Off Balance Sheet Transactions and Related Matters

 

Other than operating leases discussed in Note 15 to the consolidated financial statements, there are no off-balance sheet transactions, arrangements, obligations (including contingent obligations), or other relationships with unconsolidated entities or other persons that have, or may have, a material effect on financial condition, changes in financial condition, revenues or expenses, results of operations, liquidity, capital expenditures or capital resources of the Company.

 

Item 3. Quantitative and Qualitative Disclosures About Market Risk.

 

Interest Rate Risk.  Our business is highly leveraged and, accordingly, is sensitive to fluctuations in interest rates. Any significant increase in interest rates could have a material adverse effect on our financial condition and ability to continue as a going concern.

 

Item 4T. Controls and Procedures.

 

As of the end of the period covered by this report, our principal executive officer and principal financial officer, evaluated the effectiveness of our “disclosure controls and procedures,” as defined in Rule 13a-15(e) and 15d-15(e) under the Securities Exchange Act of 1934. Based on that evaluation, we concluded that, as of the date of the evaluation, our disclosure controls and procedures were effective to provide reasonable assurance that information required to be disclosed in our periodic filings under the Securities Exchange Act of 1934 is accumulated and communicated to management, including the officers, to allow timely decisions regarding required disclosures.
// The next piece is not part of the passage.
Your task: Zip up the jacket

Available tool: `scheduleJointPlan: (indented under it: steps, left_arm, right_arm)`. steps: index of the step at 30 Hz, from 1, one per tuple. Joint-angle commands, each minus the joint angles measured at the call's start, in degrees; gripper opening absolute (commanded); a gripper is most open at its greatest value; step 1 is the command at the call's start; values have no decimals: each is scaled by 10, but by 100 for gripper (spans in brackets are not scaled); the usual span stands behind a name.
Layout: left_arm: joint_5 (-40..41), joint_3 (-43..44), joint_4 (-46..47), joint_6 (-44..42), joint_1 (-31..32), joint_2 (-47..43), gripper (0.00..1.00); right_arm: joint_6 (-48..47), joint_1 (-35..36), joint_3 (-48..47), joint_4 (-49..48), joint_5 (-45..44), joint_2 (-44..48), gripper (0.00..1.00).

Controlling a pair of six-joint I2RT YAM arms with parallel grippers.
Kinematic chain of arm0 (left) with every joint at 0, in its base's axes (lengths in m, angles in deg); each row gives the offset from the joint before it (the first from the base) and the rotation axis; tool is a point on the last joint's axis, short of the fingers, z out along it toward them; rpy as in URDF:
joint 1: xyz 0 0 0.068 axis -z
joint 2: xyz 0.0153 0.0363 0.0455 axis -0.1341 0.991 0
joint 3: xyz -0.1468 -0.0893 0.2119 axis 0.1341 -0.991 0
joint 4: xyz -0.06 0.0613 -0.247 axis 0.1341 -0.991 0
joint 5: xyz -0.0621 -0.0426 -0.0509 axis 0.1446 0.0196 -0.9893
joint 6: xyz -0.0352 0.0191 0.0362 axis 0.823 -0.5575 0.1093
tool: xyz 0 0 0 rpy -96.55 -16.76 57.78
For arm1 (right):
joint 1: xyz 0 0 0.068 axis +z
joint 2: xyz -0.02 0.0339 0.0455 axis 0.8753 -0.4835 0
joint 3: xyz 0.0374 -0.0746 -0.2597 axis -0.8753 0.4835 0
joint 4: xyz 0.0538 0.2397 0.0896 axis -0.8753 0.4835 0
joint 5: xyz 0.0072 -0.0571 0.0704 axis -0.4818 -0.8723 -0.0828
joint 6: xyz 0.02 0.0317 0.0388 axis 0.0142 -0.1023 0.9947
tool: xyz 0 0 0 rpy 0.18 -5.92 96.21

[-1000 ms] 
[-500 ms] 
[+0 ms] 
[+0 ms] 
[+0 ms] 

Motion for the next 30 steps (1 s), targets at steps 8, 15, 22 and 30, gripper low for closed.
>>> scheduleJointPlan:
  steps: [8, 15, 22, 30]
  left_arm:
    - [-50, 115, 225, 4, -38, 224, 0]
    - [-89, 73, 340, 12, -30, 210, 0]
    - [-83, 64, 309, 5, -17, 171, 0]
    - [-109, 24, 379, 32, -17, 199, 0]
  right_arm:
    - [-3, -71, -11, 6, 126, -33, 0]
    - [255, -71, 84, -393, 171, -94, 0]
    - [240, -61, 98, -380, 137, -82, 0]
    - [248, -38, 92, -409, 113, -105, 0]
It should be noted that a control system, no matter how well designed and operated, can provide only reasonable, not absolute, assurance that it will detect or uncover failures within the Company to disclose material information otherwise required to be set forth in the Company’s periodic reports.

 

During the period covered by this report, there were no changes in our internal control over financial reporting that have materially affected, or are reasonably likely to materially affect, the Company’s internal control over financial reporting.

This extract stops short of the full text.